When participants with study-diagnosed OLD were asked to self-report chronic lung diseases, only 7 (20%) participants reported a previous physician diagnosed chronic lung disease; indicating 80% of participants were undiagnosed. Similarly, out of the 11 participants interviewed with study-diagnosed OLD, only three reported a physician diagnosis of OLD. Participants unaware of their lung health were made aware and referred to appropriate care providers. Additional to lung diseases, self-reported mental health conditions such as depression and anxiety were 35 and 29%, respectively (Table 4).

Table 4 Results from the baseline GAD-7, PHQ-8 and EQ-5D-3L questionnaires of the PROMPT Cohort participants

Symptoms of moderate to severe anxiety (measured by GAD-7) were in 32.6% of the participants, whereas 33.8% had symptoms suggestive of moderate to severe depression (measured by PHQ-8) (Table 2). Mental health and stress appeared as a strong theme in the qualitative analysis. Participants with study diagnosed COPD often suggested they had high levels of stress due to strained access to basic resources (shelter, food, and income) and had experienced previous emotional, family, and physical trauma (Table 5).

Table 5 Self-reported comorbidities of the PROMPT cohort participants

Social determinants in people with obstructive lung disease

Overall two major themes emerged: 1) socioeconomic status and stress, and 2) social networks and related experiences of trauma. The level of income individuals had was often described as “just enough”. When further explored, majority relied on social assistance payments to support their housing (market rent) and turned to informal work (day jobs cleaning, handy work, and painting) and survival work (panhandling, sex work, and drug dealing) to afford food, and (public) transportation. For example, one participant described:

“My [income] would be right in between … somewhat adequate … my rent is direct, but for my monthly bills, food, transportation it’s not [enough]. Some months, keeping up [with costs] is more of a struggle than others.”

All individuals linked their socioeconomic situation to daily stress and reported using both negative coping strategies (substance use, isolation and avoidance) and positive coping strategies (exercise, connecting with social network and positive affirmations). The second major theme appeared through their extensive social networks and related traumatic experiences.

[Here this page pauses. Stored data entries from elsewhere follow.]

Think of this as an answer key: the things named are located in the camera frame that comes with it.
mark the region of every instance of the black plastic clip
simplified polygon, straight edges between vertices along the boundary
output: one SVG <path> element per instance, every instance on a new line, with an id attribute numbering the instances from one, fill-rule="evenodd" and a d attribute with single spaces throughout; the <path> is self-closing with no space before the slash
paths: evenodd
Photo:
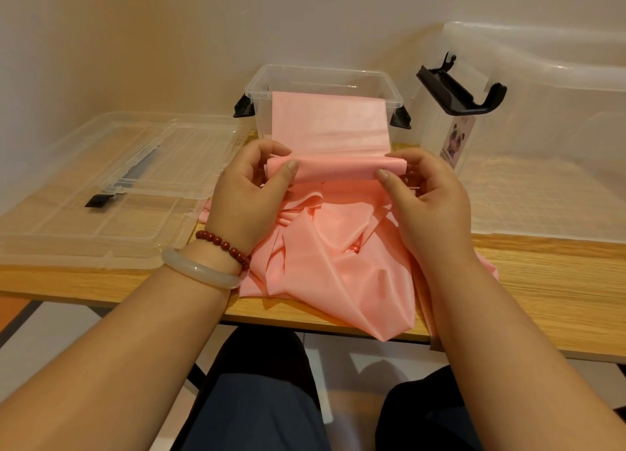
<path id="1" fill-rule="evenodd" d="M 448 75 L 448 70 L 455 64 L 456 55 L 450 58 L 448 54 L 443 59 L 440 68 L 428 70 L 422 66 L 417 73 L 418 79 L 424 84 L 426 89 L 433 95 L 443 111 L 451 116 L 463 115 L 484 115 L 492 112 L 505 99 L 506 87 L 501 83 L 494 83 L 489 89 L 487 97 L 482 105 L 474 103 L 474 97 L 463 88 L 454 78 Z"/>
<path id="2" fill-rule="evenodd" d="M 235 114 L 233 118 L 247 118 L 248 116 L 254 116 L 254 103 L 250 97 L 247 97 L 244 93 L 239 101 L 235 105 Z"/>
<path id="3" fill-rule="evenodd" d="M 115 194 L 96 194 L 91 197 L 89 199 L 89 202 L 87 202 L 84 206 L 92 207 L 95 209 L 102 209 L 102 207 L 106 205 L 106 202 L 110 201 L 113 198 L 115 198 Z"/>
<path id="4" fill-rule="evenodd" d="M 402 128 L 403 130 L 411 129 L 411 115 L 406 111 L 404 105 L 394 110 L 389 124 L 396 128 Z"/>

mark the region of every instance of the wooden table
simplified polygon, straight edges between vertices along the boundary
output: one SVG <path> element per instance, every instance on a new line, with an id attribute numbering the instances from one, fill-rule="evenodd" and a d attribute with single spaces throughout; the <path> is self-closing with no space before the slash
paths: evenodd
<path id="1" fill-rule="evenodd" d="M 512 235 L 474 235 L 502 284 L 568 357 L 626 363 L 626 245 Z M 112 307 L 148 271 L 0 267 L 0 294 Z M 298 301 L 231 295 L 226 323 L 257 323 L 305 331 L 363 335 Z M 397 337 L 428 343 L 419 314 Z"/>

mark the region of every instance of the sticker
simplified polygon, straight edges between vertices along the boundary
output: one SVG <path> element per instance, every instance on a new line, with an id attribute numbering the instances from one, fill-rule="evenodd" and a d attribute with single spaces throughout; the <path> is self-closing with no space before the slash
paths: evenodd
<path id="1" fill-rule="evenodd" d="M 452 118 L 450 130 L 448 130 L 446 142 L 441 148 L 440 154 L 441 158 L 452 168 L 455 168 L 459 162 L 475 122 L 475 116 L 455 116 Z"/>

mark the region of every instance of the black pants
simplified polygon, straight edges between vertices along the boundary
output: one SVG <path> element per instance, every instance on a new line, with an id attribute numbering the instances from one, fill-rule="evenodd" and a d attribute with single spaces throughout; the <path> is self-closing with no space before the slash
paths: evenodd
<path id="1" fill-rule="evenodd" d="M 387 395 L 376 449 L 406 448 L 480 449 L 449 367 Z M 309 360 L 295 333 L 239 326 L 215 358 L 171 449 L 330 450 Z"/>

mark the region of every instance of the hand
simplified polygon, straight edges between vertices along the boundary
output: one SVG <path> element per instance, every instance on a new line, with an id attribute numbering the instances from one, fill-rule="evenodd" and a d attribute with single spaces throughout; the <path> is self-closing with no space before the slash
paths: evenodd
<path id="1" fill-rule="evenodd" d="M 291 149 L 270 140 L 244 146 L 217 181 L 205 230 L 249 255 L 276 223 L 278 208 L 298 168 L 291 160 L 267 180 L 263 165 L 270 154 L 290 153 Z"/>
<path id="2" fill-rule="evenodd" d="M 387 154 L 408 161 L 407 175 L 378 170 L 376 177 L 393 202 L 404 245 L 428 271 L 475 261 L 470 200 L 452 168 L 419 148 Z M 411 187 L 418 187 L 414 193 Z"/>

Individuals’ social network consisted of family and friends, community organizations, and people with similar SES. Physical and emotional trauma experienced by participants were often connected to their family and friends (such as the death of loved ones, sexual abuse by trusted adults) or events involving law enforcement or hospital healthcare providers:

“I’ve gone to the [hospital], told them about my wrist not feeling right, telling them about my elbow and arm, how badly twisted up it was by a cop. Then [they] still [did] not check [on it] or take x-rays or do anything. So, I’m kind of scared to go back to that healthcare service. If they’re not going to listen to me, then why should I go. Why should I listen to them?”

Positive relationships with some family members and community health workers (nurses, workers) were also mentioned.

Discussion

OLDs place a significant burden on patients and the healthcare system in Canada. On average, conditions such as COPD and asthma attribute to a large number of emergency room visits and hospital admissions [20], with the economic burden on the Ontario provincial healthcare systems amounting to $ 141 million CAN for asthma [21]. The burden of COPD exacerbations on Canada alone is estimated to be $646–736 million CAN/year [22]. These high costs have led to a growing effort to understand the prevalence and burden of OLD.

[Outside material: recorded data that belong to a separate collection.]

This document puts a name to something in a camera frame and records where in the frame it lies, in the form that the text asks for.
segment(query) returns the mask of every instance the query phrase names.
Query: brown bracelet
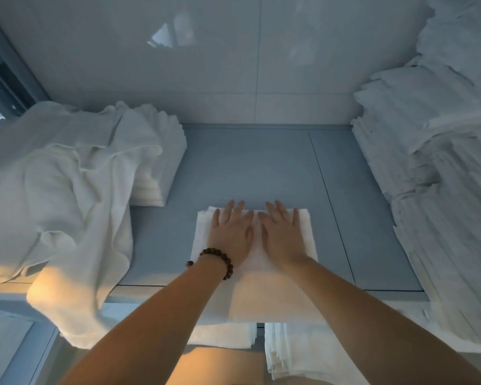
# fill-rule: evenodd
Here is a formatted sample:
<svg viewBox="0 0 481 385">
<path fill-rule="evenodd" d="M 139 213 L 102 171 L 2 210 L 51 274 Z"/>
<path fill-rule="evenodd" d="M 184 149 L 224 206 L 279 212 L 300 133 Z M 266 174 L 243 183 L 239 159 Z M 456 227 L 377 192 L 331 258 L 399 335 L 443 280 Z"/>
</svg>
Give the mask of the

However, there is a lack of data on the urban poor population. In the PROMPT cohort, we observed a disproportionately high prevalence of spirometry diagnosed asthma (14–16%) and COPD (31–44%), regardless of spirometry interpretation strategy used. The prevalence seen in the PROMPT cohort is 2 and 3 times greater than the reported prevalence of asthma and COPD in the general Canadian population [20]. The prevalence of OLD in the PROMPT cohort is anywhere from 2 to 6 times greater than the prevalence found across cities in Australia, Norway, Germany, United Kingdom, USA and the Netherlands [23]. Similarly, the estimated prevalence of spirometry diagnosed OLD seen in the PROMPT cohort is approximately 2 to 3 times greater than the estimated prevalence seen in a 2004 study with participants experiencing homelessness [5] and a 2011 study with urban participants using drugs [24], both in the United States.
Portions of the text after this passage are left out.